Many dermatologic cases are first evaluated by primary care physicians or nurse practitioners.
Objective:
This study aimed to evaluate an artificial intelligence (AI)-based tool that assists with interpreting dermatologic conditions.
Methods:
We developed an AI-based tool and conducted a randomized multi-reader, multi-case study (20 primary care physicians, 20 nurse practitioners, and 1047 retrospective teledermatology cases) to evaluate its utility. Cases were enriched and comprised 120 skin conditions. Readers were recruited to optimize for geographical diversity; the primary care physicians practiced across 12 states (2-32 years of experience, mean 11.3 years), and the nurse practitioners practiced across 9 states (2-34 years of experience, mean 13.1 years). To avoid memory effects from incomplete washout, each case was read once by each clinician either with or without AI assistance, with the assignment randomized.
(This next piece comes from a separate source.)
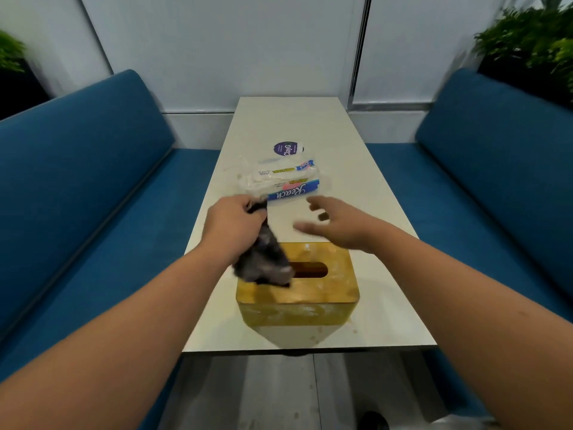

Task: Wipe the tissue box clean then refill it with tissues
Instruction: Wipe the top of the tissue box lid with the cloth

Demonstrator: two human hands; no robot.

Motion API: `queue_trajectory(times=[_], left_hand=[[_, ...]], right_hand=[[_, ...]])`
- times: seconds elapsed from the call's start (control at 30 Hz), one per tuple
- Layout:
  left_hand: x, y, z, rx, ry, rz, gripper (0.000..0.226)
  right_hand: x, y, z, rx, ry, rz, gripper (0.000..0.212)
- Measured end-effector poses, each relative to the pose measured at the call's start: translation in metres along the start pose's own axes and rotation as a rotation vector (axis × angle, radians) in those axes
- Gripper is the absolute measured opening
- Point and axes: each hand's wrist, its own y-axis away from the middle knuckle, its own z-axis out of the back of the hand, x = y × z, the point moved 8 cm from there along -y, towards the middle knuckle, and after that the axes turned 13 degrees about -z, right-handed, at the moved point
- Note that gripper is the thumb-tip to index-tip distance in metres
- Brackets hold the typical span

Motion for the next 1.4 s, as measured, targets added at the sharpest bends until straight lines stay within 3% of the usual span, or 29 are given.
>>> queue_trajectory(times=[0.07,0.13,0.23,0.33,0.4,0.5,0.53,0.6,0.67,0.73,0.97,1.17,1.4], left_hand=[[-0.018,-0.007,-0.012,-0.066,0.318,0.081,0.012],[-0.039,-0.004,-0.033,-0.022,0.642,0.196,0.022],[-0.06,0.0,-0.052,0.061,1.037,0.298,0.049],[-0.063,-0.002,-0.066,0.177,1.18,0.312,0.07],[-0.066,-0.004,-0.074,0.236,1.173,0.273,0.068],[-0.058,-0.007,-0.076,0.27,1.075,0.187,0.05],[-0.046,-0.01,-0.073,0.275,0.912,0.124,0.043],[-0.019,-0.017,-0.061,0.324,0.224,-0.119,0.036],[0.01,-0.014,-0.067,0.478,-0.386,-0.272,0.058],[0.034,-0.008,-0.077,0.6,-0.59,-0.316,0.075],[0.06,-0.004,-0.094,0.658,-0.505,-0.258,0.07],[0.066,-0.004,-0.095,0.642,-0.452,-0.212,0.07],[0.067,-0.004,-0.096,0.63,-0.451,-0.225,0.069]], right_hand=[[0.03,0.008,0.013,-0.06,-0.272,0.098,0.055],[0.049,0.017,0.023,-0.128,-0.254,0.148,0.054],[0.047,0.023,0.045,-0.221,-0.022,0.091,0.063],[0.036,0.022,0.057,-0.225,0.254,0.035,0.056],[0.029,0.017,0.058,-0.218,0.31,0.017,0.042],[0.013,0.013,0.062,-0.229,0.113,0.0,0.025],[0.006,0.012,0.066,-0.258,0.082,-0.007,0.025],[-0.015,0.006,0.067,-0.281,0.121,-0.045,0.026],[-0.037,-0.002,0.061,-0.247,0.201,-0.104,0.03],[-0.053,-0.011,0.053,-0.213,0.29,-0.138,0.039],[-0.039,-0.034,0.022,-0.183,0.244,0.02,0.041],[-0.007,-0.038,-0.012,-0.225,0.559,0.358,0.032],[-0.021,-0.037,-0.01,-0.134,0.688,0.365,0.04]])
The primary analyses evaluated the top-1 agreement, defined as the agreement rate of the clinicians’ primary diagnosis with the reference diagnoses provided by a panel of dermatologists (per case: 3 dermatologists from a pool of 12, practicing across 8 states, with 5-13 years of experience, mean 7.2 years of experience). We additionally conducted subgroup analyses stratified by cases’ self-reported race and ethnicity and measured the performance spread: the maximum performance subtracted by the minimum across subgroups.
Results:
The AI’s standalone top-1 agreement was 63%, and AI assistance was significantly associated with higher agreement with reference diagnoses. For primary care physicians, the increase in diagnostic agreement was 10% (P<.001), from 48% to 58%; for nurse practitioners, the increase was 12% (P<.001), from 46% to 58%. When stratified by cases’ self-reported race or ethnicity, the AI’s performance was 59%-62% for Asian, Native Hawaiian, Pacific Islander, other, and Hispanic or Latinx individuals and 67% for both Black or African American and White subgroups. For the clinicians, AI assistance–associated improvements across subgroups were in the range of 8%-12% for primary care physicians and 8%-15% for nurse practitioners. The performance spread across subgroups was 5.3% unassisted vs 6.6% assisted for primary care physicians and 5.2% unassisted vs 6.0% assisted for nurse practitioners. In both unassisted and AI-assisted modalities, and for both primary care physicians and nurse practitioners, the subgroup with the highest performance on average was Black or African American individuals, though the differences with other subgroups were small and had overlapping 95% CIs.
Conclusions:
AI assistance was associated with significantly improved diagnostic agreement with dermatologists. Across race and ethnicity subgroups, for both primary care physicians and nurse practitioners, the effect of AI assistance remained high at 8%-15%, and the performance spread was similar at 5%-7%.